A novel systems biology approach to evaluate mouse models of late-onset Alzheimer’s disease
By
Christoph Preuss,
Ravi Pandey,
Erin Piazza,
Alexander Fine,
Asli Uyar,
Thanneer Perumal,
Dylan Garceau,
Kevin P Kotredes,
Harriet Williams,
Lara M. Mangravite,
Bruce T. Lamb,
Adrian L. Oblak,
Gareth R. Howell,
Michael Sasner,
Benjamin A Logsdon,
Gregory Carter
Posted 26 Jun 2019
bioRxiv DOI: 10.1101/682856
(published DOI: 10.1186/s13024-020-00412-5)

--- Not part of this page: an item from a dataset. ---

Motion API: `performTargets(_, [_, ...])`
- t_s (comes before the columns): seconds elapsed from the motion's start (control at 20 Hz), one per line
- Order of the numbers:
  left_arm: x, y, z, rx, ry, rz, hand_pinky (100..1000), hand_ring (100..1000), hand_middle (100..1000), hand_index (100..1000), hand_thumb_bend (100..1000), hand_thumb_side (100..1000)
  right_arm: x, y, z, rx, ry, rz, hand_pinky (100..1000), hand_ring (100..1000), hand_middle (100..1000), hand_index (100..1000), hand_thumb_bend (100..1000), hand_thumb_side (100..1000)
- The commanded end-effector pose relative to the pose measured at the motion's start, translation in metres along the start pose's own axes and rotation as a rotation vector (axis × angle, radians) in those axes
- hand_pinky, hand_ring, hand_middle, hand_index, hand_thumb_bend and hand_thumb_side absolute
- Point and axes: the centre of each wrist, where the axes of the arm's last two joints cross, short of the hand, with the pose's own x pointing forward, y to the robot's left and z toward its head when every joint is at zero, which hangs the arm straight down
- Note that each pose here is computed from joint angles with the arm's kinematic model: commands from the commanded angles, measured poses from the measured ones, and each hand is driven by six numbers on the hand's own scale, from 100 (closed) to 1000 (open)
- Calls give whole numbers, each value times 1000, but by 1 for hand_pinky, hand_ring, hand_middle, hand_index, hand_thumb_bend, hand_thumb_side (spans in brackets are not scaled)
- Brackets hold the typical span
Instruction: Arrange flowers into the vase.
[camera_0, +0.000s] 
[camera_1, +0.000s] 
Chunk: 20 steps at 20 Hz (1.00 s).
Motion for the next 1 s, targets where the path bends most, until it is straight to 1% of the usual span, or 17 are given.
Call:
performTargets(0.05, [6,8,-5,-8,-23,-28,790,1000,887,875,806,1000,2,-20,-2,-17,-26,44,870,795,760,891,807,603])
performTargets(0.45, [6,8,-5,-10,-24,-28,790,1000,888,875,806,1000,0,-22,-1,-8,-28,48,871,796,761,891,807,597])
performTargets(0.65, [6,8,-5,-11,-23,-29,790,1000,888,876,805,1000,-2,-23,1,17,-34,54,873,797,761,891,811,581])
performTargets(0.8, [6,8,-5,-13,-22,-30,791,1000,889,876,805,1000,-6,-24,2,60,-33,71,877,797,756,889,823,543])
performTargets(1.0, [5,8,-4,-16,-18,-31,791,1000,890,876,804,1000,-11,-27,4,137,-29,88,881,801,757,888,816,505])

Background Late-onset Alzheimer’s disease (LOAD) is the most common form of dementia worldwide. To date, animal models of Alzheimer’s have focused on rare familial mutations, due to a lack of frank neuropathology from models based on common disease genes. Recent multi-cohort studies of postmortem human brain transcriptomes have identified a set of 30 gene co-expression modules associated with LOAD, providing a molecular catalog of relevant endophenotypes. Results This resource enables precise gene-based alignment between new animal models and human molecular signatures of disease. Here, we describe a new resource to efficiently screen mouse models for LOAD relevance. A new NanoString nCounter® Mouse AD panel was designed to correlate key human disease processes and pathways with mRNA from mouse brains. Analysis of three mouse models based on LOAD genetics, carrying APOE4 and TREM2*R47H alleles, demonstrated overlaps with distinct human AD modules that, in turn, are functionally enriched in key disease-associated pathways. Comprehensive comparison with full transcriptome data from same-sample RNA-Seq shows strong correlation between gene expression changes independent of experimental platform. Conclusions Taken together, we show that the nCounter Mouse AD panel offers a rapid, cost-effective and highly reproducible approach to assess disease relevance of potential LOAD mouse models.